There are several generic carbonated soft drinks sold under the name Baikal both inside of Russia and abroad, made by various companies – for instance, SLCO GmbH (Siberia Group) in Germany. One such soft drink brand inspired by the original Baikal drink is WOSTOK (meaning 'East' in Russian), having been invented in 2009 by a Dutch photographer who had spent nearly two decades in Moscow. Wostok's Tannenwald flavour claims to be based on the original 1973 recipe.

Rospatent recognized the combined designation Baikal as of 1 May 2019 as a well-known trademark in the Russian Federation, in respect of goods of class 32 of the Nice Classification "non-alcoholic carbonated drinks", in the name of Baikal LLC, Irkutsk.

=== Aqualife ===

At present, industrial bottling of non-alcoholic carbonated drinks marked with a combined designation, including the word element "BAIKAL", is carried out on the basis of a license agreement at the LLC "PK" AQUALIFE " enterprise.

OOO PK Aqualife currently manufactures several versions of Baikal soft drink, both in several brands of renewed recipes, and also the original formula of 1977. The original recipe of the soda is sold under the "Baikal 1977" trademark, whereas the new recipe is sold as simply "Baikal". The company also manufactures multiple new versions, which are based on the original 1977 recipe, such as vanilla and low calorie.

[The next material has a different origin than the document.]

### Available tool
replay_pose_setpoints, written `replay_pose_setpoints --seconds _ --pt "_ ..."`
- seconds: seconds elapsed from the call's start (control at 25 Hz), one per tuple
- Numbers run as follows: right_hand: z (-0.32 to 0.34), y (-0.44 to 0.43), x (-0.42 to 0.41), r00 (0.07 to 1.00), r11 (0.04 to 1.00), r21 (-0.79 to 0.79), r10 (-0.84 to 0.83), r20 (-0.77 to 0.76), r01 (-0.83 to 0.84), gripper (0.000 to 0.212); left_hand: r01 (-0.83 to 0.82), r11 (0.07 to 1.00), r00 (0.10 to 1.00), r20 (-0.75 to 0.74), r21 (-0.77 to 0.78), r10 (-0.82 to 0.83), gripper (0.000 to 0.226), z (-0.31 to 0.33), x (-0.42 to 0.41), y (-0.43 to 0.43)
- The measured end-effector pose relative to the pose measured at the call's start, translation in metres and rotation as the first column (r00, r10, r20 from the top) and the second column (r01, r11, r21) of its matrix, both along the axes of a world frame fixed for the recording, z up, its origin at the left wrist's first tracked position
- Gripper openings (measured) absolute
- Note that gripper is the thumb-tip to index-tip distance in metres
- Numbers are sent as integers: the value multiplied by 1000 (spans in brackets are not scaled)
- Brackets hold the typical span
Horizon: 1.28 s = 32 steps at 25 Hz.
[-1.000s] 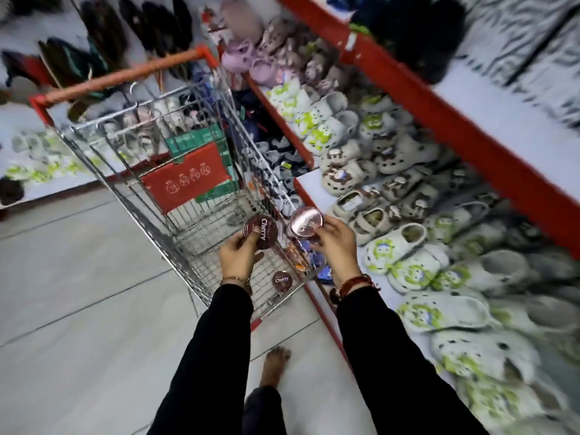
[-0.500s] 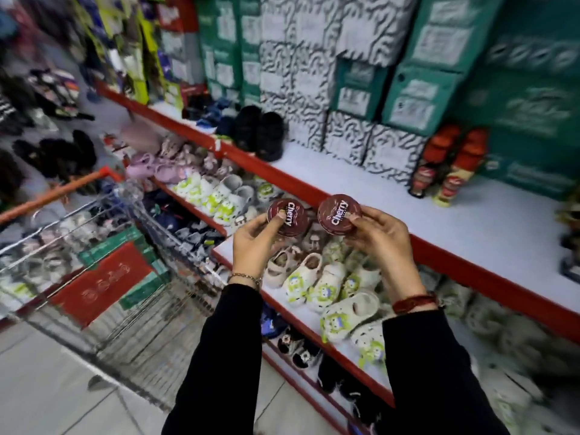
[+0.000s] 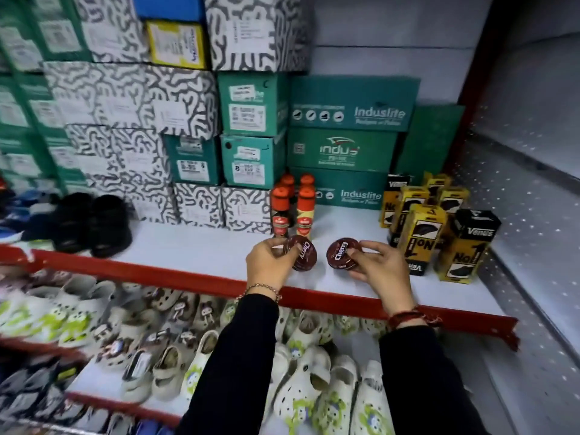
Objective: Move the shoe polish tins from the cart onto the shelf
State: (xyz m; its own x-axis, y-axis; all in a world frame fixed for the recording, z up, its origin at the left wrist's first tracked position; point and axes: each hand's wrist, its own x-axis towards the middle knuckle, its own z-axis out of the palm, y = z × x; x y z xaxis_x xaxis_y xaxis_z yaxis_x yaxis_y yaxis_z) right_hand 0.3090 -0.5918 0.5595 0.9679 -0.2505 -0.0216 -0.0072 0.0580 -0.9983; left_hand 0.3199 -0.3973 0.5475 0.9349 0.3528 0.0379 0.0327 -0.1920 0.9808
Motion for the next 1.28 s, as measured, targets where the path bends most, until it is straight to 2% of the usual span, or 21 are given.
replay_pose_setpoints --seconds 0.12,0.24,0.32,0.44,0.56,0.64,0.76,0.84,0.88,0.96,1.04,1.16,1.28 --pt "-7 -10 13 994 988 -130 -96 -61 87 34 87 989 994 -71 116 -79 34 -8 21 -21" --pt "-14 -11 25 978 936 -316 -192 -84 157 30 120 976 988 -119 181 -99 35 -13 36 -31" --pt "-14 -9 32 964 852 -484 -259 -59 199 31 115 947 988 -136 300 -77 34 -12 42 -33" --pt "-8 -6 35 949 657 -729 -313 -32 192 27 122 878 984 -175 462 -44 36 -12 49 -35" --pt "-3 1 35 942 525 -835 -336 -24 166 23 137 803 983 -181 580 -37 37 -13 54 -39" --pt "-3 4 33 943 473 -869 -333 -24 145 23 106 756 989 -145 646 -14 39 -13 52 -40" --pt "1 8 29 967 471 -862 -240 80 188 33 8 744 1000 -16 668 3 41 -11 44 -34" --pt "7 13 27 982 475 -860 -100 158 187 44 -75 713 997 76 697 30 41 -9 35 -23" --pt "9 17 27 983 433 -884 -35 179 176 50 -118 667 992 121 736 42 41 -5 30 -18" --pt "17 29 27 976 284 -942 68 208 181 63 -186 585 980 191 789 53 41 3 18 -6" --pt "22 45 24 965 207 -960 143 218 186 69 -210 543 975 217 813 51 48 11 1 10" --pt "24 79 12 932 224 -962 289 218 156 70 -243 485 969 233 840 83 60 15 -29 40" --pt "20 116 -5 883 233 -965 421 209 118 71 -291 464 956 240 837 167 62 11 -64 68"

In 2021, Coca-Cola sued Aqualife for Fantola, a Fanta competitor, according to the Russian newspaper Kommersant.

=== Germany ===
The WOSTOK line of products are produced and available in Germany by WOSTOK - Baikal Getränke GmbH.

=== Ukraine ===
Several manufacturers produce Baikal in Ukraine under the trademark «Байкал». One of them is Biola («Біола») with «Фастрон» and «Ерлан» plants in Dnipro and «Орлан» plant Kyiv.

Some manufacturers produce under the name "Synevyr". Rebranding was carried out in connection with de-Russification.

=== Kazakhstan ===
TOO «ДальПродукт» manufactures Baikal in Almaty, Kazakhstan.
== Ingredients ==
A 1 liter glass bottle of Chernogolovka Baikal contains: Artesian water, sugar, extracts (eleutherococcus, black tea), caramel color (E150), natural flavors, acidity regulator citric acid, oils (cardamom, eucalyptus, lemon), preservative sodium benzoate.